#### [EXERCISE DESCRIPTION]
An exact retyping of all lines below is the answer; pictures do not belong in it.

#### [DATA EXCERPT]

========================================

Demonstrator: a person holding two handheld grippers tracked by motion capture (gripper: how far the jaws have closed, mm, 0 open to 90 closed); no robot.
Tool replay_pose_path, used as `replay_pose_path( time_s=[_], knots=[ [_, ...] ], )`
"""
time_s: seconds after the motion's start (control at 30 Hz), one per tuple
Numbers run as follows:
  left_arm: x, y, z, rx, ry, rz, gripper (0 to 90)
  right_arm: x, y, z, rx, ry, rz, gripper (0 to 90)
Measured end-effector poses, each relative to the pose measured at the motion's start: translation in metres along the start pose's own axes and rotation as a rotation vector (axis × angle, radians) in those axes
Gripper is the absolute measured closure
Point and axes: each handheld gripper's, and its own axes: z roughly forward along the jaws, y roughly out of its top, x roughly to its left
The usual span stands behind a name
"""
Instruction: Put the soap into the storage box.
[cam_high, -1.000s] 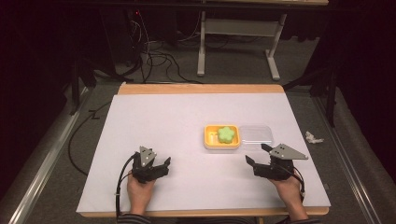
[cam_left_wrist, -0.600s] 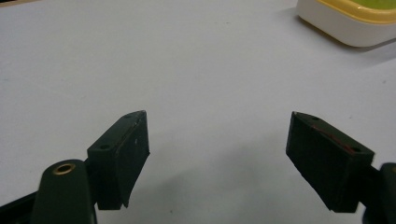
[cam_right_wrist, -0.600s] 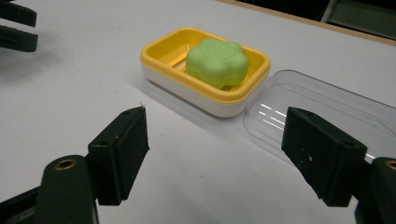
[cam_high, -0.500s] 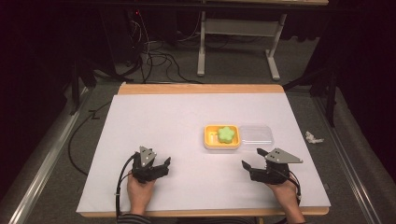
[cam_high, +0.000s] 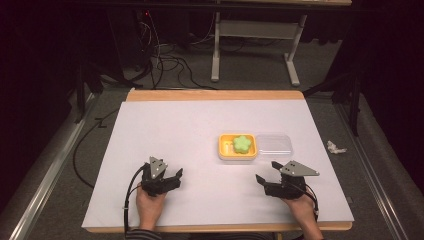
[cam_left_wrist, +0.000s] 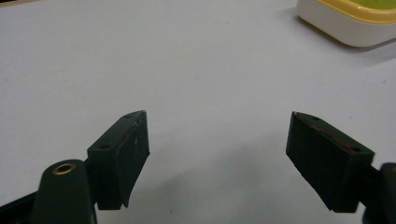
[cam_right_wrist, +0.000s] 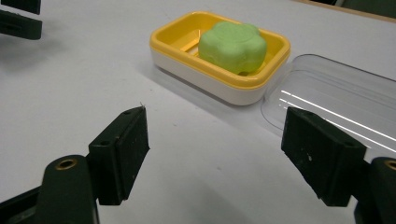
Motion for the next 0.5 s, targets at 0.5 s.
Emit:
replay_pose_path(
  time_s=[0.5],
  knots=[
    [0.0, 0.0, 0.0, 0.0, 0.0, 0.0, 21.9, 0.005, -0.003, 0.011, 0.037, 0.011, 0.004, 24.3]
  ],
)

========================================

#### [RESPONSE AREA]
Demonstrator: a person holding two handheld grippers tracked by motion capture (gripper: how far the jaws have closed, mm, 0 open to 90 closed); no robot.
Tool replay_pose_path, used as `replay_pose_path( time_s=[_], knots=[ [_, ...] ], )`
"""
time_s: seconds after the motion's start (control at 30 Hz), one per tuple
Numbers run as follows:
  left_arm: x, y, z, rx, ry, rz, gripper (0 to 90)
  right_arm: x, y, z, rx, ry, rz, gripper (0 to 90)
Measured end-effector poses, each relative to the pose measured at the motion's start: translation in metres along the start pose's own axes and rotation as a rotation vector (axis × angle, radians) in those axes
Gripper is the absolute measured closure
Point and axes: each handheld gripper's, and its own axes: z roughly forward along the jaws, y roughly out of its top, x roughly to its left
The usual span stands behind a name
"""
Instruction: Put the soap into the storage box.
[cam_high, -1.000s] 
[cam_left_wrist, -0.600s] 
[cam_right_wrist, -0.600s] 
[cam_high, -0.500s] 
[cam_high, +0.000s] 
[cam_left_wrist, +0.000s] 
[cam_right_wrist, +0.000s] 
Motion for the next 0.5 s, targets at 0.5 s.
Emit:
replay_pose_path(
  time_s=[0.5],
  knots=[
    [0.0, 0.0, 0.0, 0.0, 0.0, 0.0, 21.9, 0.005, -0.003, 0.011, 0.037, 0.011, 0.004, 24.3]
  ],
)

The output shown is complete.